Island in Monroe County, Florida, United States

Money Key is a small island in Monroe County in the unincorporated, Lower Florida Keys (not to be confused with Little Money Key or Melody/Mystery Key). It is located in the Atlantic Ocean between Little Duck Key (formerly known as "Big Money Key") and Pigeon Key.

U.S. 1 (a/k/a the Overseas Highway) passes the key at approximately Mile Marker 42 (the island lies about 800 ft south of the Seven Mile Bridge).
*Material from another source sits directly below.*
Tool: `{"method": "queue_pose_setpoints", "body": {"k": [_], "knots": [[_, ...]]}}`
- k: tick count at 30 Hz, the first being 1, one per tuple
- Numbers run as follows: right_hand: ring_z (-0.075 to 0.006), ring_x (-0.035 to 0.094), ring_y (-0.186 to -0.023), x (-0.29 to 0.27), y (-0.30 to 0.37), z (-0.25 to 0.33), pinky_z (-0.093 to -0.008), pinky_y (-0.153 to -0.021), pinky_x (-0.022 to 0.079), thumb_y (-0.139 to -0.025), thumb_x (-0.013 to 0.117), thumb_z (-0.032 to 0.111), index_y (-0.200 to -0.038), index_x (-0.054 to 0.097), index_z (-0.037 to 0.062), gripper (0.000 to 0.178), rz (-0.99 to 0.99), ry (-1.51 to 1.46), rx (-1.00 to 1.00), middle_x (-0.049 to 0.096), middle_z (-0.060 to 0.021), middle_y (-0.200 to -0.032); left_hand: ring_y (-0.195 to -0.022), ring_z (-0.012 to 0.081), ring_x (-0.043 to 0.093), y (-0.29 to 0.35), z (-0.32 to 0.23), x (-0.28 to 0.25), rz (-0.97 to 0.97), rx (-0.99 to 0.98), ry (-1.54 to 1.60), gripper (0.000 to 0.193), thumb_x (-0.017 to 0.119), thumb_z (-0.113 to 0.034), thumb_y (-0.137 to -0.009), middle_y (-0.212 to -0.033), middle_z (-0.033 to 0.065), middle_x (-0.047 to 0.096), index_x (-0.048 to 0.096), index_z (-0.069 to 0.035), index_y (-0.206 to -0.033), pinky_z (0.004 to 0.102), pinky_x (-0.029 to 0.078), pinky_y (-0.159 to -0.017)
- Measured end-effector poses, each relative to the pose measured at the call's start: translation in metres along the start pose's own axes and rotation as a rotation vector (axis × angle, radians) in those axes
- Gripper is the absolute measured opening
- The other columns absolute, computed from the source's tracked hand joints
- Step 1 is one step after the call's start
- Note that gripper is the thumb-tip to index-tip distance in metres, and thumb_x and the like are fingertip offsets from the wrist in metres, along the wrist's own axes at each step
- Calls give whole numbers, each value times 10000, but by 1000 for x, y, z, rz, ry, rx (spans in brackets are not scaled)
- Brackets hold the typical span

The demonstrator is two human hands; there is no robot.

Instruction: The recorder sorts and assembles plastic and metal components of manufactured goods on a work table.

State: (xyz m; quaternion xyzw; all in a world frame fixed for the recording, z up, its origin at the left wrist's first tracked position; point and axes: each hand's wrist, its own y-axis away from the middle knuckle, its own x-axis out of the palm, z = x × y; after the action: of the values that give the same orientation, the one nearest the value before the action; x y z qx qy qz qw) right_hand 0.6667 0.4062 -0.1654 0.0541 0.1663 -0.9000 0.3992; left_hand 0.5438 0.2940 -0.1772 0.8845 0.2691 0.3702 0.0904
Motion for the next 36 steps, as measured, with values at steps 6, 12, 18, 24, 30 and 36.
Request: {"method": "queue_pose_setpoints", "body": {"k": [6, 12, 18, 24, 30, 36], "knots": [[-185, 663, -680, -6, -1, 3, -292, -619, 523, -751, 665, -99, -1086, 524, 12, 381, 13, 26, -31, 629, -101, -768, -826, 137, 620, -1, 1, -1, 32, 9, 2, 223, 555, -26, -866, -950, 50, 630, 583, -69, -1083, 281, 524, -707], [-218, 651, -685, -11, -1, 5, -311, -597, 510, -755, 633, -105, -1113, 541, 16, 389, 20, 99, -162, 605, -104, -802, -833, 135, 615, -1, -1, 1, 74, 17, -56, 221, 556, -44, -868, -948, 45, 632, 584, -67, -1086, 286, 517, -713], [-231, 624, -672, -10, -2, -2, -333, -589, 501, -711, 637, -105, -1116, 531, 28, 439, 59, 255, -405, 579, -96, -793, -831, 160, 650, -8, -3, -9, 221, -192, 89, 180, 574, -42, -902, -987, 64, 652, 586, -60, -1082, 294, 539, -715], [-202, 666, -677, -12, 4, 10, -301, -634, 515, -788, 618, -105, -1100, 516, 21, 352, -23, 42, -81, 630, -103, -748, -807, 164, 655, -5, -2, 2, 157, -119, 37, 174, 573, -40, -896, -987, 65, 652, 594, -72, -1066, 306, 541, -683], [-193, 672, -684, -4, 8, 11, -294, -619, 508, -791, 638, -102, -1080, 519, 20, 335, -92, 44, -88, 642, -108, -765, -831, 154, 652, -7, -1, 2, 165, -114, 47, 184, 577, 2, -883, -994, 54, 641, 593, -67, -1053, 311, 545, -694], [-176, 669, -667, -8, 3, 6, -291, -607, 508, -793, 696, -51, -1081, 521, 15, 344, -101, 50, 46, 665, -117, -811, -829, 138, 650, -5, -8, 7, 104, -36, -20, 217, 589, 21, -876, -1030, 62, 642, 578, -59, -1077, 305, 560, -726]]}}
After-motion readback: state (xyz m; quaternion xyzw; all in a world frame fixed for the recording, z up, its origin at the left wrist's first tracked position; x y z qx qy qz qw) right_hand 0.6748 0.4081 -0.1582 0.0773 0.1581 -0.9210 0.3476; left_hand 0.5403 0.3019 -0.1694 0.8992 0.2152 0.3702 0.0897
There is no road access to the island.

A July 27, 1969 article in the Key West Citizen by E.R. Adams states that the key received its name because "pirate loot was found there; the actual amount was never revealed."

A March 1962 article in the Key West Citizen reported that "magazine writer Frank Harvey purchased Money Key, where he planned to live."

It has appeared in numerous Hollywood movies such as Licence to Kill (1989), True Lies (1994), 2 Fast 2 Furious (2003) and Mission: Impossible III (2006). Also a high-profile Lincoln automobile commercial in 2017.

The island has a small beach, many coconut trees, has sandbars around it, and is a good fishing spot.

Money Key is a private island and has been owned by the Kyle family since 1972. "No Trespassing" signs were posted in 2013 to stop illegal camping and visitation.